■ **What you will do**
Your task is to give the records again exactly. Leave each picture out.

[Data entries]
....

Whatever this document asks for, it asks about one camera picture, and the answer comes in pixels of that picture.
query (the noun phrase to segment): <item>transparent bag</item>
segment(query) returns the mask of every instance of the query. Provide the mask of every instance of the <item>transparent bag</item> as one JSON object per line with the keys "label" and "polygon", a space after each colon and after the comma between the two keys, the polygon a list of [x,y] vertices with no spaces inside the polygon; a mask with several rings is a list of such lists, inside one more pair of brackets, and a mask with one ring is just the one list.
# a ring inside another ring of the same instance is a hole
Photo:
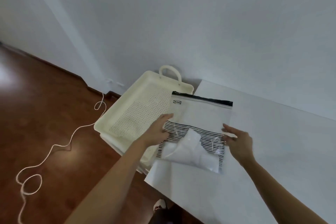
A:
{"label": "transparent bag", "polygon": [[225,152],[221,128],[230,121],[232,105],[174,91],[168,110],[174,117],[164,125],[170,135],[160,144],[157,157],[221,173]]}

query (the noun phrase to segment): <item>striped pattern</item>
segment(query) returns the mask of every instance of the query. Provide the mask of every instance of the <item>striped pattern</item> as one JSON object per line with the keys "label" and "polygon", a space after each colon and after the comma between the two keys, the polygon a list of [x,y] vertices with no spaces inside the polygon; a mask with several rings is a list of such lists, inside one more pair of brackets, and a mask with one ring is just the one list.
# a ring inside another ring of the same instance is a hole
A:
{"label": "striped pattern", "polygon": [[[190,125],[183,125],[171,122],[168,120],[164,125],[164,129],[170,133],[167,141],[177,143],[182,137],[186,135],[190,128],[201,135],[201,145],[204,147],[205,150],[207,150],[209,153],[217,152],[216,154],[219,156],[219,171],[221,172],[225,149],[225,147],[222,147],[223,144],[220,141],[222,134],[206,131]],[[159,145],[159,149],[156,155],[158,158],[161,158],[162,147],[163,143]]]}

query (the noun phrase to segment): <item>person's left arm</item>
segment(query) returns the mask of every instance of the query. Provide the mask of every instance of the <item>person's left arm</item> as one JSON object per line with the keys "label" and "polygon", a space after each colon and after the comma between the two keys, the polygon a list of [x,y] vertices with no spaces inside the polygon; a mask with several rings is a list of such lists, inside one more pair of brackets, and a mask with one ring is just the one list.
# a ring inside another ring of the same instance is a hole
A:
{"label": "person's left arm", "polygon": [[169,136],[162,127],[173,114],[161,115],[148,130],[135,140],[125,154],[78,205],[65,224],[113,223],[117,217],[134,173],[145,150]]}

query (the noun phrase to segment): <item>white cable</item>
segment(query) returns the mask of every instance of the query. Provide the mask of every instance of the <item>white cable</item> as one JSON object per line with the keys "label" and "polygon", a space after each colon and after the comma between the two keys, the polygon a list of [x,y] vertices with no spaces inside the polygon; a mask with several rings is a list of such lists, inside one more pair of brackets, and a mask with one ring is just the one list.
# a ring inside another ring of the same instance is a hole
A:
{"label": "white cable", "polygon": [[[97,103],[94,105],[94,109],[95,109],[95,110],[99,110],[100,107],[102,106],[102,104],[105,105],[105,110],[103,111],[103,113],[101,114],[100,117],[102,117],[103,114],[106,112],[106,103],[104,102],[104,94],[103,94],[103,98],[101,99],[101,101],[97,102]],[[76,130],[72,133],[72,136],[71,136],[71,138],[70,138],[70,141],[68,142],[67,145],[54,144],[54,145],[51,147],[51,149],[50,149],[48,155],[45,157],[45,159],[44,159],[41,163],[39,163],[39,164],[36,165],[36,166],[25,167],[25,168],[23,168],[23,169],[16,175],[16,182],[17,182],[18,184],[21,185],[20,194],[21,194],[21,197],[22,197],[22,199],[23,199],[23,205],[22,205],[22,208],[21,208],[21,210],[20,210],[19,216],[17,217],[17,222],[18,222],[19,224],[23,224],[22,221],[21,221],[21,214],[22,214],[22,212],[23,212],[23,209],[24,209],[25,206],[26,206],[26,202],[27,202],[27,201],[26,201],[26,195],[32,195],[32,194],[35,194],[36,192],[39,191],[39,189],[40,189],[41,186],[42,186],[42,176],[41,176],[40,174],[32,175],[32,176],[28,177],[24,182],[20,182],[20,181],[19,181],[19,175],[21,174],[21,172],[22,172],[23,170],[25,170],[25,169],[33,168],[33,167],[38,167],[38,166],[42,165],[42,164],[46,161],[46,159],[49,157],[49,155],[50,155],[51,151],[53,150],[53,147],[54,147],[54,146],[66,147],[66,146],[70,145],[70,144],[71,144],[71,141],[72,141],[72,137],[74,136],[74,134],[76,133],[76,131],[77,131],[78,129],[83,128],[83,127],[92,126],[92,125],[94,125],[95,123],[92,123],[92,124],[90,124],[90,125],[85,125],[85,126],[81,126],[81,127],[79,127],[79,128],[76,128]],[[32,177],[34,177],[34,176],[38,176],[38,177],[40,177],[40,186],[39,186],[38,189],[35,190],[34,192],[31,192],[31,193],[25,192],[24,189],[23,189],[23,187],[25,186],[25,183],[26,183],[30,178],[32,178]]]}

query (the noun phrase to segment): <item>forearm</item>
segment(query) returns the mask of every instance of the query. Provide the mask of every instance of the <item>forearm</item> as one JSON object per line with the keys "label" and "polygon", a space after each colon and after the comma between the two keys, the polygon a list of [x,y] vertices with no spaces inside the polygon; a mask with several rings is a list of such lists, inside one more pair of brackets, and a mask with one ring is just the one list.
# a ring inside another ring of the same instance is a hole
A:
{"label": "forearm", "polygon": [[255,160],[242,164],[254,182],[258,192],[279,224],[283,223],[326,223],[311,209],[301,203],[279,184]]}
{"label": "forearm", "polygon": [[65,223],[112,223],[122,207],[145,150],[146,146],[140,140],[134,141]]}

....

■ **Answer to this task**
Whatever this document asks for, it asks about one camera picture, and the answer comes in pixels of that picture.
query (the noun phrase to segment): <item>transparent bag</item>
segment(query) returns the mask of every instance of the query. Provide the mask of every instance of the <item>transparent bag</item> as one JSON object per line with the keys "label" and "polygon", a space after each colon and after the comma between the two keys, the polygon a list of [x,y] vertices with no spaces inside the polygon; a mask with several rings is a list of such lists, inside one more pair of brackets, and a mask with one ring is just the one list.
# a ring inside another ring of the same instance is a hole
Photo:
A:
{"label": "transparent bag", "polygon": [[225,152],[221,128],[230,121],[232,105],[174,91],[168,110],[174,117],[164,125],[170,135],[160,144],[157,157],[221,173]]}

query (the noun phrase to segment): <item>striped pattern</item>
segment(query) returns the mask of every instance of the query. Provide the mask of every instance of the <item>striped pattern</item> as one JSON object per line with the keys "label" and "polygon", a space after each colon and after the comma between the two keys, the polygon a list of [x,y] vertices with no spaces inside the polygon; a mask with several rings is a list of such lists, inside one more pair of brackets, and a mask with one ring is just the one list.
# a ring inside another ring of the same instance is a hole
A:
{"label": "striped pattern", "polygon": [[[190,125],[183,125],[171,122],[168,120],[164,125],[164,129],[170,133],[167,141],[177,143],[182,137],[186,135],[190,128],[201,135],[201,145],[204,147],[205,150],[207,150],[209,153],[217,152],[216,154],[219,156],[219,171],[221,172],[225,149],[225,147],[222,147],[223,144],[220,141],[222,134],[206,131]],[[159,145],[159,149],[156,155],[158,158],[161,158],[162,147],[163,143]]]}

query (the noun phrase to segment): <item>person's left arm</item>
segment(query) returns the mask of every instance of the query. Provide the mask of every instance of the <item>person's left arm</item> as one JSON object per line with the keys "label" and "polygon", a space after each colon and after the comma between the two keys, the polygon a list of [x,y] vertices with no spaces inside the polygon; a mask with several rings is a list of such lists, inside one more pair of brackets, and a mask with one ring is just the one list.
# a ring inside another ring of the same instance is a hole
A:
{"label": "person's left arm", "polygon": [[169,136],[162,127],[173,114],[161,115],[148,130],[135,140],[125,154],[78,205],[65,224],[113,223],[117,217],[134,173],[145,150]]}

query (the noun phrase to segment): <item>white cable</item>
segment(query) returns the mask of every instance of the query. Provide the mask of every instance of the <item>white cable</item> as one JSON object per line with the keys "label" and "polygon", a space after each colon and after the comma between the two keys, the polygon a list of [x,y] vertices with no spaces inside the polygon; a mask with several rings is a list of such lists, inside one more pair of brackets, and a mask with one ring is just the one list.
# a ring inside another ring of the same instance is a hole
A:
{"label": "white cable", "polygon": [[[97,103],[94,105],[94,109],[95,109],[95,110],[99,110],[100,107],[102,106],[102,104],[105,105],[105,110],[103,111],[103,113],[101,114],[100,117],[102,117],[103,114],[106,112],[106,103],[104,102],[104,94],[103,94],[103,98],[101,99],[101,101],[97,102]],[[76,130],[72,133],[72,136],[71,136],[71,138],[70,138],[70,141],[68,142],[67,145],[54,144],[54,145],[51,147],[51,149],[50,149],[48,155],[45,157],[45,159],[44,159],[41,163],[39,163],[39,164],[36,165],[36,166],[25,167],[25,168],[23,168],[23,169],[16,175],[16,182],[17,182],[18,184],[21,185],[20,194],[21,194],[21,197],[22,197],[22,199],[23,199],[23,205],[22,205],[22,208],[21,208],[21,210],[20,210],[19,216],[17,217],[17,222],[18,222],[19,224],[23,224],[22,221],[21,221],[21,214],[22,214],[22,212],[23,212],[23,209],[24,209],[25,206],[26,206],[26,202],[27,202],[27,201],[26,201],[26,195],[32,195],[32,194],[35,194],[36,192],[39,191],[39,189],[40,189],[41,186],[42,186],[42,176],[41,176],[40,174],[32,175],[32,176],[28,177],[24,182],[20,182],[20,181],[19,181],[19,175],[21,174],[21,172],[22,172],[23,170],[25,170],[25,169],[33,168],[33,167],[38,167],[38,166],[42,165],[42,164],[46,161],[46,159],[49,157],[49,155],[50,155],[51,151],[53,150],[53,147],[54,147],[54,146],[66,147],[66,146],[70,145],[70,144],[71,144],[71,141],[72,141],[72,137],[74,136],[74,134],[76,133],[76,131],[77,131],[78,129],[83,128],[83,127],[92,126],[92,125],[94,125],[95,123],[92,123],[92,124],[90,124],[90,125],[85,125],[85,126],[81,126],[81,127],[79,127],[79,128],[76,128]],[[32,177],[34,177],[34,176],[38,176],[38,177],[40,177],[40,186],[39,186],[38,189],[35,190],[34,192],[31,192],[31,193],[25,192],[24,189],[23,189],[23,187],[25,186],[25,183],[26,183],[30,178],[32,178]]]}

query (the noun phrase to segment): <item>forearm</item>
segment(query) returns the mask of every instance of the query. Provide the mask of every instance of the <item>forearm</item> as one JSON object per line with the keys "label" and "polygon", a space after each colon and after the comma between the two keys, the polygon a list of [x,y] vertices with no spaces inside the polygon; a mask with several rings is a list of such lists, inside one more pair of brackets, and a mask with one ring is just the one list.
# a ring inside another ring of the same instance is a hole
A:
{"label": "forearm", "polygon": [[255,160],[242,164],[254,182],[258,192],[279,224],[283,223],[326,223],[311,209],[301,203],[279,184]]}
{"label": "forearm", "polygon": [[65,223],[112,223],[122,207],[145,150],[146,146],[140,140],[134,141]]}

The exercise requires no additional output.